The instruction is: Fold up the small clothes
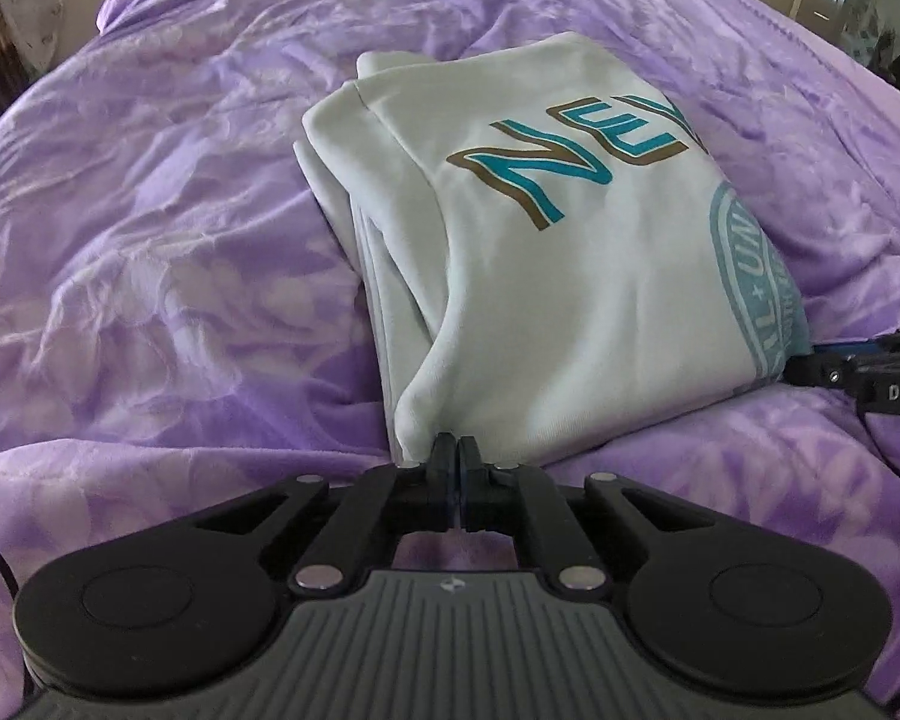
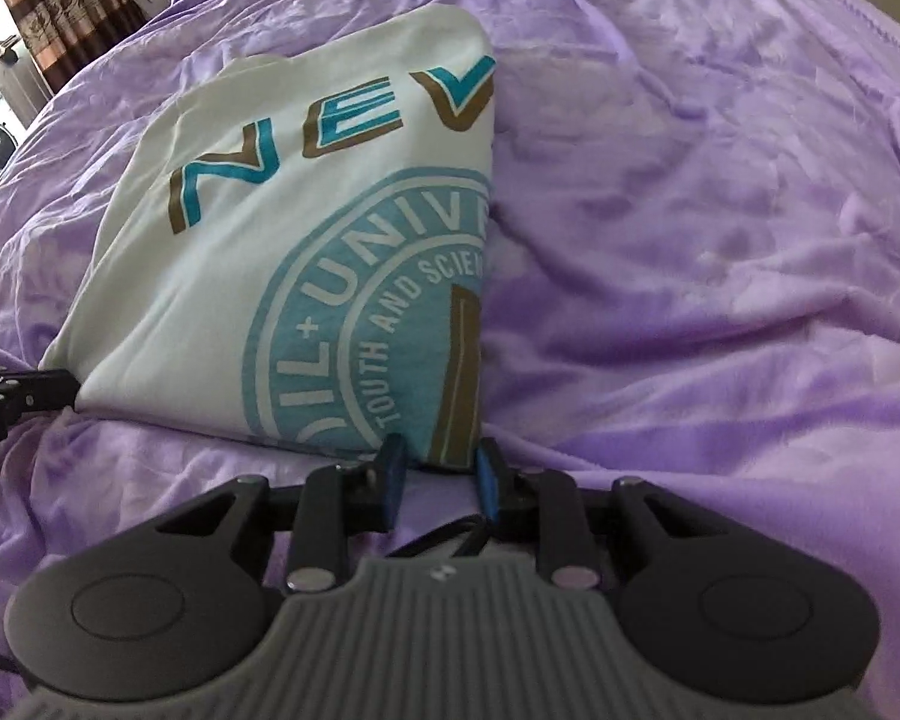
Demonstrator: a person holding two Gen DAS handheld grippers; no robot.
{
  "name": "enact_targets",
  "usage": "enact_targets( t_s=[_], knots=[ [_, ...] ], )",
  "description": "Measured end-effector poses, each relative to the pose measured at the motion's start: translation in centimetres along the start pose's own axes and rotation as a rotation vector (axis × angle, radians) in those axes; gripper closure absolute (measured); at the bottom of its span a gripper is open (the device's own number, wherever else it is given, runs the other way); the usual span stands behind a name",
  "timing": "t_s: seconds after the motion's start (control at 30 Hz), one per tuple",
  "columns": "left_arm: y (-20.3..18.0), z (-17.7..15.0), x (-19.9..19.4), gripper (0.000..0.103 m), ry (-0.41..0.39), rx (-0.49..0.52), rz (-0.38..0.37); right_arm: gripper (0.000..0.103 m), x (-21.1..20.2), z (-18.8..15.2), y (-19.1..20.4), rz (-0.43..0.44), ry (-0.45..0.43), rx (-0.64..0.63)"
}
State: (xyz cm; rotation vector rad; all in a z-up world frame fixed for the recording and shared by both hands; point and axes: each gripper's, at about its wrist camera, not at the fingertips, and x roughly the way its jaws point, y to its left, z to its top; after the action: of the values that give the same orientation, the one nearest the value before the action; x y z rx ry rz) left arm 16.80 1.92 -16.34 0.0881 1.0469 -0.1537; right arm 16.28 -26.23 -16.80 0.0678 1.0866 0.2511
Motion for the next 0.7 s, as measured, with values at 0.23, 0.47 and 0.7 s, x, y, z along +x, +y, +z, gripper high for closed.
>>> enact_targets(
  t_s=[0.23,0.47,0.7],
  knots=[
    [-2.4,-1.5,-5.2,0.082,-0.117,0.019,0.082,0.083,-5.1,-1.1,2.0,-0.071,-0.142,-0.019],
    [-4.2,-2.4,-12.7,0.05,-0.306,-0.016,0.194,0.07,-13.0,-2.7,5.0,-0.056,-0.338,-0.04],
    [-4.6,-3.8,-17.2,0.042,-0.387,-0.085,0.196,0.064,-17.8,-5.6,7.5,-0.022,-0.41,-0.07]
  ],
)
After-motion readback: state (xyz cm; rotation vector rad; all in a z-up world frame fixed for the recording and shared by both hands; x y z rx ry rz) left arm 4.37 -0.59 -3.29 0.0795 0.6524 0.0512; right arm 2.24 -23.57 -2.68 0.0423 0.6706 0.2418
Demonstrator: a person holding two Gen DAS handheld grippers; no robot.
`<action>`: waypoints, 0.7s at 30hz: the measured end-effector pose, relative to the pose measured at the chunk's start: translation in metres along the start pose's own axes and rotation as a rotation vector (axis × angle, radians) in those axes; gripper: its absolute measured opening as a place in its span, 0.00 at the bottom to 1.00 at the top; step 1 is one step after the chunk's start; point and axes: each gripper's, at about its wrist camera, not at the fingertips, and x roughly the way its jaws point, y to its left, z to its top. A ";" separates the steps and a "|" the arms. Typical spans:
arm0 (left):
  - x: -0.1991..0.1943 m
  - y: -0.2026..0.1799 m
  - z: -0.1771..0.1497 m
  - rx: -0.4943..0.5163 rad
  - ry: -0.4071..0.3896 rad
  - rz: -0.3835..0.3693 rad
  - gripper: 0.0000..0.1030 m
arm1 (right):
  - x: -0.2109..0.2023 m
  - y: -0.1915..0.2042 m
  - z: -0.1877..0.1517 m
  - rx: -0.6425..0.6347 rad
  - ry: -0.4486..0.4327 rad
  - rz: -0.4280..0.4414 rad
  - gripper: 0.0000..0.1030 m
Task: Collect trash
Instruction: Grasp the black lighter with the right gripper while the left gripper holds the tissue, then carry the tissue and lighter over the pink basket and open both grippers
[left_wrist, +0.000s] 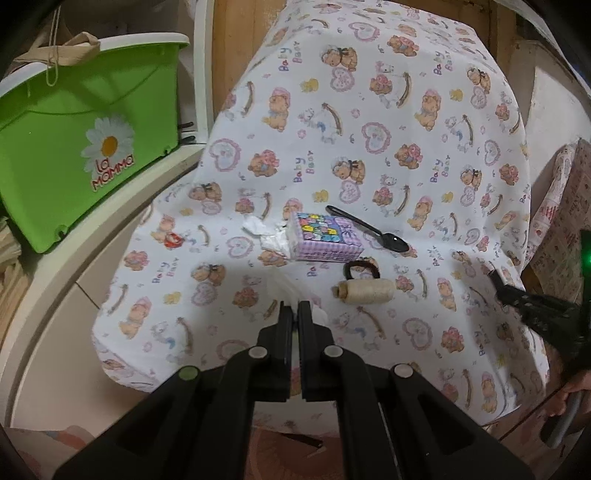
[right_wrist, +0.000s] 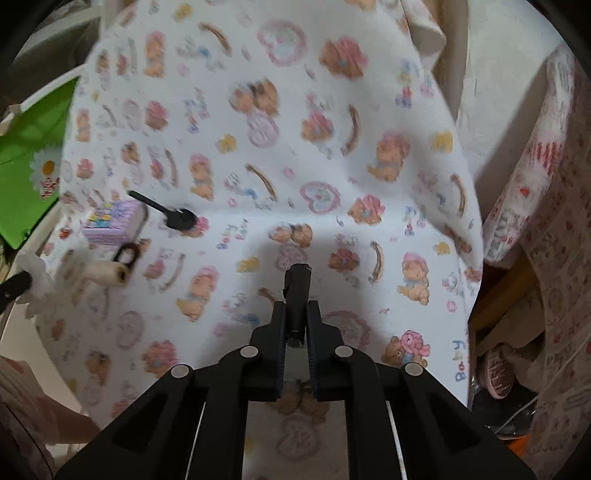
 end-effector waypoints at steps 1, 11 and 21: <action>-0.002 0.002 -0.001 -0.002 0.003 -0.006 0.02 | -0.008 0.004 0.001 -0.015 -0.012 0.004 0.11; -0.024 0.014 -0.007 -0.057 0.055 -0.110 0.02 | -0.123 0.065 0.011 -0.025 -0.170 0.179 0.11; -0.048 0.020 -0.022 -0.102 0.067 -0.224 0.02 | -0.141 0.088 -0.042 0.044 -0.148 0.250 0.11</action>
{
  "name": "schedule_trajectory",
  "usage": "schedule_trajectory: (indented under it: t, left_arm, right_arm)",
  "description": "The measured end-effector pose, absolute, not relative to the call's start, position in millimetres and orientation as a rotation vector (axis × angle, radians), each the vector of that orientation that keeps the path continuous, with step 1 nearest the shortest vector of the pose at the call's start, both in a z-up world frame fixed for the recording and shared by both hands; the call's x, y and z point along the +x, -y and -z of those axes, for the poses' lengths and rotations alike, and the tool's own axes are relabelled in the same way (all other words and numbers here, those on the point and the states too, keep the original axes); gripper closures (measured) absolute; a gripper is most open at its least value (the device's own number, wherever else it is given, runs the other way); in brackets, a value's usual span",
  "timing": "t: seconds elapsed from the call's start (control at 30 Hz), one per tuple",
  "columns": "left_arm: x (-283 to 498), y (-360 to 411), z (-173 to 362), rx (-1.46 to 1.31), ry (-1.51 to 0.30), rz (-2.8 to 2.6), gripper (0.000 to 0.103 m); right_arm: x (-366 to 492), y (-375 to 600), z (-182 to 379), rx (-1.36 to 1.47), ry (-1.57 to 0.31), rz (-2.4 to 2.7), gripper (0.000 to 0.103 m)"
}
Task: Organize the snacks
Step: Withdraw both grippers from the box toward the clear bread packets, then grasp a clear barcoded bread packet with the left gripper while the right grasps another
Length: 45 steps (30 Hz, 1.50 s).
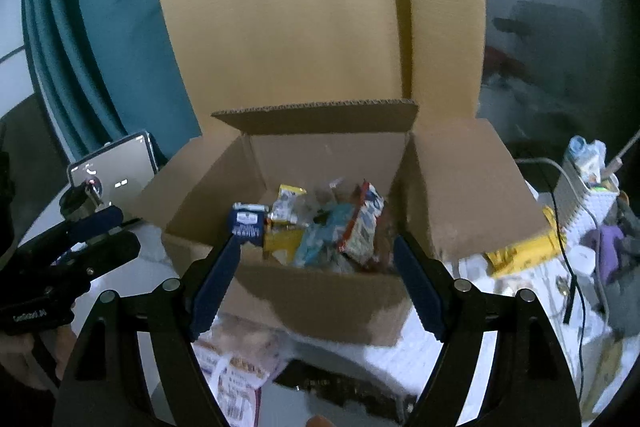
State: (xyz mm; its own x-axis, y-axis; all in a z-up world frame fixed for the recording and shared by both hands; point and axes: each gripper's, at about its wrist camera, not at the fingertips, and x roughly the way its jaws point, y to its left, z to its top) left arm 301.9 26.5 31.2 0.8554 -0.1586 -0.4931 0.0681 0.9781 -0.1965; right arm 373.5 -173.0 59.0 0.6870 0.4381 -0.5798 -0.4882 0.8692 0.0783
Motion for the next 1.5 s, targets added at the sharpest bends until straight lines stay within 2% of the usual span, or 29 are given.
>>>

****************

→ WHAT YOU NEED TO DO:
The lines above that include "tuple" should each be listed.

→ SOLUTION BELOW:
  "timing": "t_s: seconds after the motion's start (control at 30 Hz), one per tuple",
  "timing": "t: seconds elapsed from the call's start (control at 30 Hz), one per tuple",

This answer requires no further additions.